[Task item]: Exactly the lines from the one with "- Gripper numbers" to the end of the data below should be set down, and no others.

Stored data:
_ _ _ _ _

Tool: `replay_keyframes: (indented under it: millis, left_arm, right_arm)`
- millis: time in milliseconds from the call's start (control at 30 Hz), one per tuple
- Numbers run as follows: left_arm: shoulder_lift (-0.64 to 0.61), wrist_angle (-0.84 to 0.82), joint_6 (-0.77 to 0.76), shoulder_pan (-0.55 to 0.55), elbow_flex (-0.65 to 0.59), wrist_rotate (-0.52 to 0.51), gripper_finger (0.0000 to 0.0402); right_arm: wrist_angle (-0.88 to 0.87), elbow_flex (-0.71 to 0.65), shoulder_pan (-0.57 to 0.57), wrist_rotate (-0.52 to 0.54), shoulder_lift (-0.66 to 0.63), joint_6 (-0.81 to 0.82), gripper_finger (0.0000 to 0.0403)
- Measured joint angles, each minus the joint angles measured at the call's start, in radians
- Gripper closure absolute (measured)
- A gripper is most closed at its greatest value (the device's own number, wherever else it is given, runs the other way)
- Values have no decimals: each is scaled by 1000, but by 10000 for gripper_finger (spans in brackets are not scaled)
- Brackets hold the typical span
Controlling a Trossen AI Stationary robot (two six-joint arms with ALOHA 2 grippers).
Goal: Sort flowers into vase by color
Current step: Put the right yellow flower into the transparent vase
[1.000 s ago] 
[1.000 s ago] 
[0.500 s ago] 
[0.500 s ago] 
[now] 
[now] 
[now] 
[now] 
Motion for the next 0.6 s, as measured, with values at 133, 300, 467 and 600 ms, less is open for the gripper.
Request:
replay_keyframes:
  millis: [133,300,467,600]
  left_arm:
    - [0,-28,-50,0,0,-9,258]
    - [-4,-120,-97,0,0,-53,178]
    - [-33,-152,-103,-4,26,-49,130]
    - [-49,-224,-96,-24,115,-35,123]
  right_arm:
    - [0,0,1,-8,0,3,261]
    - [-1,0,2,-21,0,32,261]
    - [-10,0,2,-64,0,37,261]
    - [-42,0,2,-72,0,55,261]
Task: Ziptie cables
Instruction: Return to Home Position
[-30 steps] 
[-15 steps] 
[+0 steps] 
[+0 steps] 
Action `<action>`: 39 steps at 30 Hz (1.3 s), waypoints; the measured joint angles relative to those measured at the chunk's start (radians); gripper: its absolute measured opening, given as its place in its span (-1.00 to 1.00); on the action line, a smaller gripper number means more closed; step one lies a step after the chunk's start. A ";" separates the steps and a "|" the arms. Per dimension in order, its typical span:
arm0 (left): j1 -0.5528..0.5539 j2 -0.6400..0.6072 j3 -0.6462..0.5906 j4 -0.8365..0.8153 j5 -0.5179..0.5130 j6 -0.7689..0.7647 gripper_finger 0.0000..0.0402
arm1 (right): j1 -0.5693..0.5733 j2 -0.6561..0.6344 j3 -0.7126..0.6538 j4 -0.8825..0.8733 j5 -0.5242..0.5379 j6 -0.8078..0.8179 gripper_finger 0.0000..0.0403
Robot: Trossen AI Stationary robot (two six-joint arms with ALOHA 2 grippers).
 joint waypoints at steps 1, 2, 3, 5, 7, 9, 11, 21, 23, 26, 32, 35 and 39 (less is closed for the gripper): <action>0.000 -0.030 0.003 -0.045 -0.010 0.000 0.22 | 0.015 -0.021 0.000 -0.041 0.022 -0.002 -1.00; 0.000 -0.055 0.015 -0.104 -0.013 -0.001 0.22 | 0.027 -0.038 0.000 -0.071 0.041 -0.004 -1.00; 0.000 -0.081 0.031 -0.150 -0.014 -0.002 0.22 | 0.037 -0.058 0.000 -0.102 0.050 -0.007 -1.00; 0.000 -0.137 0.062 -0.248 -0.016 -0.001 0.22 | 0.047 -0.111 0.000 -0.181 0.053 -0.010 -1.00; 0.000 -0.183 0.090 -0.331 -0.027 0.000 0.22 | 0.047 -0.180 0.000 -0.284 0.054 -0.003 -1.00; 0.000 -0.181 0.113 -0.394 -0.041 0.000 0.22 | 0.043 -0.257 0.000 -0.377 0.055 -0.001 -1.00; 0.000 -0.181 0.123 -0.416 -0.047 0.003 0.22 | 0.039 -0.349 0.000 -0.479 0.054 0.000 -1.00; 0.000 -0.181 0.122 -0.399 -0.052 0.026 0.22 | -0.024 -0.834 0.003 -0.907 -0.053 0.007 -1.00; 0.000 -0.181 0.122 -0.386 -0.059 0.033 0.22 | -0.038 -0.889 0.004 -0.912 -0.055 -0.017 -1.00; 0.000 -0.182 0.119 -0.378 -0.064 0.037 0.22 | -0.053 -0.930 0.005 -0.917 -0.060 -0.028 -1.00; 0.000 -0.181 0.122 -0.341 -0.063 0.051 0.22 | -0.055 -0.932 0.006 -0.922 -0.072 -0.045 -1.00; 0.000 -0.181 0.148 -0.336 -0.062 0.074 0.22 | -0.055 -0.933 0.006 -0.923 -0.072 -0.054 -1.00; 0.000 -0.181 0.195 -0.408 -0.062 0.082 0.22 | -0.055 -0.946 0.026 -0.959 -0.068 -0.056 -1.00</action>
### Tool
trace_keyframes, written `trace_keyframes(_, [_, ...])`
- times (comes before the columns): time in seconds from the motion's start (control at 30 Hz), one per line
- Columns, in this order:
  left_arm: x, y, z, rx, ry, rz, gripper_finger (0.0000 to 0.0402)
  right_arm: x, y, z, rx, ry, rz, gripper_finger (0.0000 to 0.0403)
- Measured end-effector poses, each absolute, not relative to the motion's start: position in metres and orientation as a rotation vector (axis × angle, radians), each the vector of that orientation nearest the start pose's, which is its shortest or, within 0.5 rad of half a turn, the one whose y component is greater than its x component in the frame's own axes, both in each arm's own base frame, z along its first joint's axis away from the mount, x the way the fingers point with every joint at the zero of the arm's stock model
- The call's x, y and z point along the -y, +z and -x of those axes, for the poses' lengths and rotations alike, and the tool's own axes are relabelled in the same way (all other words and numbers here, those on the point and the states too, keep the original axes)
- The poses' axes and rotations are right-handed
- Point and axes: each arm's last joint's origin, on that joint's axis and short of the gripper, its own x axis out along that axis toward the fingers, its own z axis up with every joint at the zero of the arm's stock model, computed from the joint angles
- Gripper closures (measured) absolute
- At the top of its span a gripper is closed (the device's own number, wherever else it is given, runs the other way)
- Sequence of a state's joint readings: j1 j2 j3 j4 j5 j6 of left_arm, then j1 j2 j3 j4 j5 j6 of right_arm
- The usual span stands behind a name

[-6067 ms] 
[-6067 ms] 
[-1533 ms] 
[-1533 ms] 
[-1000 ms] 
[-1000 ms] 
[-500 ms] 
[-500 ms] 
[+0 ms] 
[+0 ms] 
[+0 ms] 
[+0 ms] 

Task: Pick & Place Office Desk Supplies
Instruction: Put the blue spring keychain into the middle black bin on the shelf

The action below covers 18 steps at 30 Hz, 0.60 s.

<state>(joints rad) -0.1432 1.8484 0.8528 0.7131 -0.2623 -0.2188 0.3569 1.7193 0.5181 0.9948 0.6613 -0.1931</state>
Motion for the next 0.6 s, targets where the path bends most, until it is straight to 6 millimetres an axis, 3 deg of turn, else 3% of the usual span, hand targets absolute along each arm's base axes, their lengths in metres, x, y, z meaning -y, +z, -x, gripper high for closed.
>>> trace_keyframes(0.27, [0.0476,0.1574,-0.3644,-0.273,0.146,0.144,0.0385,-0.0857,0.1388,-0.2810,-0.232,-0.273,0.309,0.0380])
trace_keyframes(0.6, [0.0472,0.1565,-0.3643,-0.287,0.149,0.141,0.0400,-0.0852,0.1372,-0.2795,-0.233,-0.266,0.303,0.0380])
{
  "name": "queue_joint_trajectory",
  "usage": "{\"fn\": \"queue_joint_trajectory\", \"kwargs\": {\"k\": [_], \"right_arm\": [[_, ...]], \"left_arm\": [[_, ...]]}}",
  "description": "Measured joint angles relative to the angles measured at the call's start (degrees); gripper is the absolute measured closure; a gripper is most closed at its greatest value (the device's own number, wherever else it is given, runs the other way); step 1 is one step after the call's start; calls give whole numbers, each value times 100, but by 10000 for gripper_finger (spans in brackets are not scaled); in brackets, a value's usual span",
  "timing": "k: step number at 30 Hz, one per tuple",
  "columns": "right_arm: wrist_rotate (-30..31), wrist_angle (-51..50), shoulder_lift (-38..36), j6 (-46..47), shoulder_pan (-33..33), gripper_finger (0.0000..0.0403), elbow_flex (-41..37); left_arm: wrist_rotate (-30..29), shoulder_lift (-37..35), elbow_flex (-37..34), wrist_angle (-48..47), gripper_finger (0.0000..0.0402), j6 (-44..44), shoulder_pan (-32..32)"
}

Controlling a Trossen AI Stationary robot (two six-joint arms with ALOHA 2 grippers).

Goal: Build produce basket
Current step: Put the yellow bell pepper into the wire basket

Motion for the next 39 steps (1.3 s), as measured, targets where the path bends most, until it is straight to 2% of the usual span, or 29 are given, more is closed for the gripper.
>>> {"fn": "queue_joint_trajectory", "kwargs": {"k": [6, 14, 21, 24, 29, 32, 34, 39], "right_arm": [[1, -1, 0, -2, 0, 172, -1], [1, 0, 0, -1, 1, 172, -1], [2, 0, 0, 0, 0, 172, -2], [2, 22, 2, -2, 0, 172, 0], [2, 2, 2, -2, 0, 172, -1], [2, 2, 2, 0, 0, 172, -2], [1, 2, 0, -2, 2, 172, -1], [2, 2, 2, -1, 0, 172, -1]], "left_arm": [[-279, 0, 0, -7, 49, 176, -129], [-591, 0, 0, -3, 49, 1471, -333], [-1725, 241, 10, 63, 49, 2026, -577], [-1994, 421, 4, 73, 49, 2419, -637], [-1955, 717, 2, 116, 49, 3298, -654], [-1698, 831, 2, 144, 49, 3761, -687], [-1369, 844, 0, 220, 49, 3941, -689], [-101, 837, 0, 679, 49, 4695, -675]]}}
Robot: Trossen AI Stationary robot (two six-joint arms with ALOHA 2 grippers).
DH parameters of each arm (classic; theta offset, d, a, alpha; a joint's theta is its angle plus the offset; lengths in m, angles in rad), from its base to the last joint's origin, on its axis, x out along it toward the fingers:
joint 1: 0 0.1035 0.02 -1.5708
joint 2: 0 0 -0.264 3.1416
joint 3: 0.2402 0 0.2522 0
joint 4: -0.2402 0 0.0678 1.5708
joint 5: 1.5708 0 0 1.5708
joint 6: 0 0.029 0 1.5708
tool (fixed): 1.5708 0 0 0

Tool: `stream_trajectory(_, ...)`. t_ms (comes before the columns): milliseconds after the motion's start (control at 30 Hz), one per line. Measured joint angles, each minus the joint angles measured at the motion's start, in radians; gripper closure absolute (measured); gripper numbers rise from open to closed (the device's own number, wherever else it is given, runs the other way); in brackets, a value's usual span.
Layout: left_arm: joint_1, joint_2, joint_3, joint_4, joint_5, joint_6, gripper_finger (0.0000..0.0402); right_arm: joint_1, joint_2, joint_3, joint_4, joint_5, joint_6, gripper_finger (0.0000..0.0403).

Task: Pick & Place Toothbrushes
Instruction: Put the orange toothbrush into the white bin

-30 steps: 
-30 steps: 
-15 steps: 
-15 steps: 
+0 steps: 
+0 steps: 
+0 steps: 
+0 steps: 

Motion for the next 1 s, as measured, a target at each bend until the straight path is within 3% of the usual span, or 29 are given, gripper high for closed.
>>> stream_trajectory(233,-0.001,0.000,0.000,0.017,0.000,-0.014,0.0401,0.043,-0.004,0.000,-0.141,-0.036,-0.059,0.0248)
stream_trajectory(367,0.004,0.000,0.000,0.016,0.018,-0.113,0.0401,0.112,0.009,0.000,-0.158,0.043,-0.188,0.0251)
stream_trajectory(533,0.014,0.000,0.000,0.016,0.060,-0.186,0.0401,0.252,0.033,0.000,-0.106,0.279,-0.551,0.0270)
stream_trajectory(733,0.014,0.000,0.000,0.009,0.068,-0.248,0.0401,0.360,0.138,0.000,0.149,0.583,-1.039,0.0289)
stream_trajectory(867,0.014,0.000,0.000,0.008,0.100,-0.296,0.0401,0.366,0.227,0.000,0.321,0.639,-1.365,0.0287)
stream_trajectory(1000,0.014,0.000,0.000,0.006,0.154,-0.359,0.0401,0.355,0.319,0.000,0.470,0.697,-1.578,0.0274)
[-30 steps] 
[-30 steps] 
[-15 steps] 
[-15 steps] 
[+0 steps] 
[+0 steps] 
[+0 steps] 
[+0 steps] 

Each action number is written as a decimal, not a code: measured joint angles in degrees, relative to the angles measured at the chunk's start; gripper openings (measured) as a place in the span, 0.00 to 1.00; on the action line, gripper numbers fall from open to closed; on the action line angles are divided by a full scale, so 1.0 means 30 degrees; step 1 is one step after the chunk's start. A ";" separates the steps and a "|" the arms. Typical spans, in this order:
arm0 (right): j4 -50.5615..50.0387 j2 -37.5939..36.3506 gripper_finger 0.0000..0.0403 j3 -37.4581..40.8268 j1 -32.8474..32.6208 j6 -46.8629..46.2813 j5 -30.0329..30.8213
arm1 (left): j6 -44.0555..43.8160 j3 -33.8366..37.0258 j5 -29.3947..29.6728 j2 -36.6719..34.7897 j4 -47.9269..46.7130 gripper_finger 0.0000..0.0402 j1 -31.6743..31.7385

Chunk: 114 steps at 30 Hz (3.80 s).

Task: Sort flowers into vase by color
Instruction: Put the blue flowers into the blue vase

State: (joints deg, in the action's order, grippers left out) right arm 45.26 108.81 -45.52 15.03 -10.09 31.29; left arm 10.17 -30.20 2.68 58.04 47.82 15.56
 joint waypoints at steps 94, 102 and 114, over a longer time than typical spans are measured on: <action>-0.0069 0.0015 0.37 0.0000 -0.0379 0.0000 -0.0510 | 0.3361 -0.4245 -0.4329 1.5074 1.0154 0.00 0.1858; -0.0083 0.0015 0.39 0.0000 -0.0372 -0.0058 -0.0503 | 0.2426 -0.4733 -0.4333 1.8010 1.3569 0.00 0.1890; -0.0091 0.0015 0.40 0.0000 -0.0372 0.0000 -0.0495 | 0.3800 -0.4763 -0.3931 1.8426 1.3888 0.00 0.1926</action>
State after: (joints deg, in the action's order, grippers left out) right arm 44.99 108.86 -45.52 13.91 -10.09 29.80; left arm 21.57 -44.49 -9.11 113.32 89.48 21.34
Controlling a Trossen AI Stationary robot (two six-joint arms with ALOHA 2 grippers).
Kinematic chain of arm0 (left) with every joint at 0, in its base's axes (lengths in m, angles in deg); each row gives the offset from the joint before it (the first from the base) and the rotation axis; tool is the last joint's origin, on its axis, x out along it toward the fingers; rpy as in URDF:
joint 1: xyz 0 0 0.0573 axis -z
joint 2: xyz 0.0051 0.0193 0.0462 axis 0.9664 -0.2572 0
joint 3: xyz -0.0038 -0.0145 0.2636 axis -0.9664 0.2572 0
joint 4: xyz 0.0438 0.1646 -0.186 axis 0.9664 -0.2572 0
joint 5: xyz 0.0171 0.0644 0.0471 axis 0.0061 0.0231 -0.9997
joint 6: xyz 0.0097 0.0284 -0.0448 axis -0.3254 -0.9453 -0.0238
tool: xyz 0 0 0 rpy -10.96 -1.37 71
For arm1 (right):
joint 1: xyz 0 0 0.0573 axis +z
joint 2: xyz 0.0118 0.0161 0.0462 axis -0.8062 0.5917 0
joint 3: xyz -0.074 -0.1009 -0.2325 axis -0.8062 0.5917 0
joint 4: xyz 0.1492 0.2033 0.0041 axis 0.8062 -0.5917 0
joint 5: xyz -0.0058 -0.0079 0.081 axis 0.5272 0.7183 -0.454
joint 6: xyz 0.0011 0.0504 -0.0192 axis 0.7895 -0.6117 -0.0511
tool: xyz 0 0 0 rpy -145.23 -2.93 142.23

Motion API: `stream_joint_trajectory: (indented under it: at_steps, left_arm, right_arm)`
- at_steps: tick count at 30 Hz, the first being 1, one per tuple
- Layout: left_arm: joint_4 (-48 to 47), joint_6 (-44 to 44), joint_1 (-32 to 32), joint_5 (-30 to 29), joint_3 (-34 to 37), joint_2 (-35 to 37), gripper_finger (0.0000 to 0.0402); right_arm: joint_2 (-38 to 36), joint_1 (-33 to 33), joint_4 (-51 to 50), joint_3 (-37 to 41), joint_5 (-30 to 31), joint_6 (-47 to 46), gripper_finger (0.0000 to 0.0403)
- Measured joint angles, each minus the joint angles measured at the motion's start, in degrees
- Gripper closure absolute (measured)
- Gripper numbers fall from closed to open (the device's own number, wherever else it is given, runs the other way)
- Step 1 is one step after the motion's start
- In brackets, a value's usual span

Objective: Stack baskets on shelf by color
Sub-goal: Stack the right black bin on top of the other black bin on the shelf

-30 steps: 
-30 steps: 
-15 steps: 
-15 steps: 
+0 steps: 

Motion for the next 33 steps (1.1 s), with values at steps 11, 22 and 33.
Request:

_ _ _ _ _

[Answer space]:
- Gripper numbers fall from closed to open (the device's own number, wherever else it is given, runs the other way)
- Step 1 is one step after the motion's start
- In brackets, a value's usual span

Objective: Stack baskets on shelf by color
Sub-goal: Stack the right black bin on top of the other black bin on the shelf

-30 steps: 
-30 steps: 
-15 steps: 
-15 steps: 
+0 steps: 

Motion for the next 33 steps (1.1 s), with values at steps 11, 22 and 33.
Request:

This exercise has nothing further to it.